- Flag Coat of arms
- Gmina Sejny within the Sejny County
- Coordinates (Sejny): 54°7′N 23°22′E﻿ / ﻿54.117°N 23.367°E
- Country: Poland
- Voivodeship: Podlaskie
- County: Sejny
- Seat: Sejny

Area
- • Total: 218.01 km^{2} (84.17 sq mi)

Population (2011)
- • Total: 4,156
- • Density: 19/km^{2} (49/sq mi)

= Gmina Sejny =

Gmina Sejny, is a rural gmina (administrative district) in Sejny County, Podlaskie Voivodeship, in north-eastern Poland, on the Lithuanian border. Its seat is the town of Sejny, although the town is not part of the territory of the gmina.
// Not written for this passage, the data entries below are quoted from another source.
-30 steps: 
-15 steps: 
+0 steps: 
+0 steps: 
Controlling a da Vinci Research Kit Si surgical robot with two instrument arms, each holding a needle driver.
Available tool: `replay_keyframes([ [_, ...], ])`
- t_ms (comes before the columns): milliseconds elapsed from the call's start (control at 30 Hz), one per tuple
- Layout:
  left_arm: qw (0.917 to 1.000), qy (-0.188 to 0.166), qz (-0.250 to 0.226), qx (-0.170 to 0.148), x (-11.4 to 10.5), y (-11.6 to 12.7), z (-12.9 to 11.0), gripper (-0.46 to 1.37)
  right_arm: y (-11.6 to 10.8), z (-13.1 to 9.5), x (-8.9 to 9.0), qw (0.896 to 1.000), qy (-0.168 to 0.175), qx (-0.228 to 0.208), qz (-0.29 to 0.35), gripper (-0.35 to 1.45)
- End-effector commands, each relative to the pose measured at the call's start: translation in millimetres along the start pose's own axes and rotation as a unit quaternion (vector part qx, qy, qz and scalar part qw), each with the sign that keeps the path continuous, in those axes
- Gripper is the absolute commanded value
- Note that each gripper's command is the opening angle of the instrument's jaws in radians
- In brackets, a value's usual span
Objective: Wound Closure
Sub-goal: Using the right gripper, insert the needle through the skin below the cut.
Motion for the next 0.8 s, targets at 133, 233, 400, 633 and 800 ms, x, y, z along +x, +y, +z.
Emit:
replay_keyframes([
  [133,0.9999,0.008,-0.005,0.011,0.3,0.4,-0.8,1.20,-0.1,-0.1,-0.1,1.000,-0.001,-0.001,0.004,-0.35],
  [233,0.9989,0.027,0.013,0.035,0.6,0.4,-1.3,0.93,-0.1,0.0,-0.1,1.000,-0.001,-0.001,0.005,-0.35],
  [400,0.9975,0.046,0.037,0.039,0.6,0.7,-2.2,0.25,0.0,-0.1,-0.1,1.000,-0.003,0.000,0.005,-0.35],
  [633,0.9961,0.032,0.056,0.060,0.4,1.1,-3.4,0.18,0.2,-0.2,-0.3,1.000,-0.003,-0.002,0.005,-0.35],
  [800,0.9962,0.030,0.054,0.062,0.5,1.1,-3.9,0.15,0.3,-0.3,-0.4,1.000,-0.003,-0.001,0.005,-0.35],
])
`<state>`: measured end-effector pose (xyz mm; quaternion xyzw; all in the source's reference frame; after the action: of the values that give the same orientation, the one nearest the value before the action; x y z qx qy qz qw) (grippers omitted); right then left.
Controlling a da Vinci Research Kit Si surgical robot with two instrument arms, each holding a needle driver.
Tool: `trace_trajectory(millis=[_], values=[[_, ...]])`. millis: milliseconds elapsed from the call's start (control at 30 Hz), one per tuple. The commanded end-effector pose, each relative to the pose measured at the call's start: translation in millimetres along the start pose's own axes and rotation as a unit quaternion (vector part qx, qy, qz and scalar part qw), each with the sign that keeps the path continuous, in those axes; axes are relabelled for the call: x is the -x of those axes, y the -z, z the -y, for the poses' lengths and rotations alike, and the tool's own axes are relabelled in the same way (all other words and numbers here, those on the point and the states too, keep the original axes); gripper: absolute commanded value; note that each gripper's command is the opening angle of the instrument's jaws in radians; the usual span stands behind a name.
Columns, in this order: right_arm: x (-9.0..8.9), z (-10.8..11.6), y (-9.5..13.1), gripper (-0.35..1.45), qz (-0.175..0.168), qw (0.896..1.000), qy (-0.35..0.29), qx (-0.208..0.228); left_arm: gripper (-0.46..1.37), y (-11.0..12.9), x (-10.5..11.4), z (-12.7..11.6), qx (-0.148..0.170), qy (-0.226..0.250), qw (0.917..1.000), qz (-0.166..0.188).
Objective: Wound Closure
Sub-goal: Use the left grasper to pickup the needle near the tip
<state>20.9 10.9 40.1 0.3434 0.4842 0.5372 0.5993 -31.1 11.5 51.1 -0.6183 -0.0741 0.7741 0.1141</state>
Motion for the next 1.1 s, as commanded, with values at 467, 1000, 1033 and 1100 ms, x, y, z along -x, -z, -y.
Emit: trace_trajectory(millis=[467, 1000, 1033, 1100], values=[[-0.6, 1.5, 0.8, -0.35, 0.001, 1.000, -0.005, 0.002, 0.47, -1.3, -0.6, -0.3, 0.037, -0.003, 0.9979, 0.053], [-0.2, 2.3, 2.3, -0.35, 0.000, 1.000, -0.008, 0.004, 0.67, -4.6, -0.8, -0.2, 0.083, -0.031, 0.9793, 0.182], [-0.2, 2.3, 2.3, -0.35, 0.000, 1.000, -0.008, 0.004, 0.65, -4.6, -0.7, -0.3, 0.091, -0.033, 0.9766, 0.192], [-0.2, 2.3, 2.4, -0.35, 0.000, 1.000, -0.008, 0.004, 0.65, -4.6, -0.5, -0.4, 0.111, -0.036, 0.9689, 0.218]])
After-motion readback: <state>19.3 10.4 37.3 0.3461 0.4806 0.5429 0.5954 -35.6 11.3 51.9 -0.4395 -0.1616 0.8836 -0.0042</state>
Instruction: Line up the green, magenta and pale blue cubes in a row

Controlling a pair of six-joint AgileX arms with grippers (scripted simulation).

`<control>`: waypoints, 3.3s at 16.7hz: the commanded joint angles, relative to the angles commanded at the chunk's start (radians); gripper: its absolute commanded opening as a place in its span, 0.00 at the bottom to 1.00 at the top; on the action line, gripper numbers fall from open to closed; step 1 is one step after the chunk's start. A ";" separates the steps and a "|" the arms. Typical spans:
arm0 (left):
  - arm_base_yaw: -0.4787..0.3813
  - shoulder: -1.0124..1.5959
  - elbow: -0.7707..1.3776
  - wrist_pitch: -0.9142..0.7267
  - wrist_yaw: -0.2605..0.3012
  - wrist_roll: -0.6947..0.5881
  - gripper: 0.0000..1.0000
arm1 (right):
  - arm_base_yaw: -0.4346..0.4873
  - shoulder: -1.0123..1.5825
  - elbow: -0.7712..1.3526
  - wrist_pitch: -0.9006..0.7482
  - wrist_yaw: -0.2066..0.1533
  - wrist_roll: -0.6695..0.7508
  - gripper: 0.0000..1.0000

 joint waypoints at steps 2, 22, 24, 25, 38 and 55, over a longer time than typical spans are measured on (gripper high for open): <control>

The gmina covers an area of 218.01 km2. As of 2011 its total population was 4,156 and 15.5% of the inhabitants were Lithuanians.

==Villages==
Gmina Sejny contains the villages and settlements of Babańce, Berżałowce, Berżałowce-Gajówka, Berżniki, Berżniki-Folwark, Bose, Bubele, Burbiszki, Degucie, Dubowo, Dusznica, Dworczysko, Gawieniańce, Grudziewszczyzna, Gryszkańce, Hołny Majera, Hołny Wolmera, Jenorajście, Jodeliszki, Kielczany, Klejwy, Klejwy PGR, Kolonia, Kolonia Sejny, Konstantynówka, Krasnogruda, Krasnowo, Krejwińce, Lasanka, Łumbie, Markiszki, Marynowo, Marynowo-Kolonia, Nowosady, Nożegary, Ogrodniki, Olszanka, Poćkuny, Podlaski, Półkoty, Posejanka, Posejny, Rachelany, Radziucie, Radziuszki, Rynkojeziory, Sumowo, Świackie, Sztabinki, Wigrańce, Wigrańce-Leśniczówka, Zaleskie, Zaruby and Żegary.

==Neighbouring gminas==
Gmina Sejny is bordered by the town of Sejny and by the gminas of Giby, Krasnopol and Puńsk. It also borders Lithuania.